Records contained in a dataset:
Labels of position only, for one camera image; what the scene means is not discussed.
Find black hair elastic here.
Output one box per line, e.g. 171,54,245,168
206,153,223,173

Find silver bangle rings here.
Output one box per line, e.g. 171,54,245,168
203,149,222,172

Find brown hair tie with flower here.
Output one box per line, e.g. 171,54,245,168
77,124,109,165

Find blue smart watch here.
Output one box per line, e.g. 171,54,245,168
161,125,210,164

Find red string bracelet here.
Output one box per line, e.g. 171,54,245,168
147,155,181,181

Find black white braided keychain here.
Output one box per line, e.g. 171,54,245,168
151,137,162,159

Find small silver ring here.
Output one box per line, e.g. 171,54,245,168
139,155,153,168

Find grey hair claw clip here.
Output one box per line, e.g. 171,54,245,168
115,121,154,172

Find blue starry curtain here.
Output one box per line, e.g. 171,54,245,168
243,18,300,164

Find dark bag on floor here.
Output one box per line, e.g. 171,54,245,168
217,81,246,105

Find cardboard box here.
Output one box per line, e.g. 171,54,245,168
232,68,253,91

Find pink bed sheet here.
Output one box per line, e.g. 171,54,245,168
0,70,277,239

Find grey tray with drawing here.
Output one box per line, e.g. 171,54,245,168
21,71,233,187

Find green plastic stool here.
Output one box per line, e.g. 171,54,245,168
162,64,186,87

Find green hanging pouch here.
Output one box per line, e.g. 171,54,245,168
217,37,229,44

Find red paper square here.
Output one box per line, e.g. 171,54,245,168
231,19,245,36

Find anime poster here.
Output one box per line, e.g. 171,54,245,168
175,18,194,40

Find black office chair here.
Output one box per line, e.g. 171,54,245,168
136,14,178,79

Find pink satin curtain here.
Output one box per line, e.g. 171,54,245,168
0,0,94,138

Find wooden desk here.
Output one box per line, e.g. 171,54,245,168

→ **Task instructions**
Read the entries and show each line that mentions "black".

→ **Finished task**
Find black hair elastic here.
Find black white braided keychain here.
Find black office chair here.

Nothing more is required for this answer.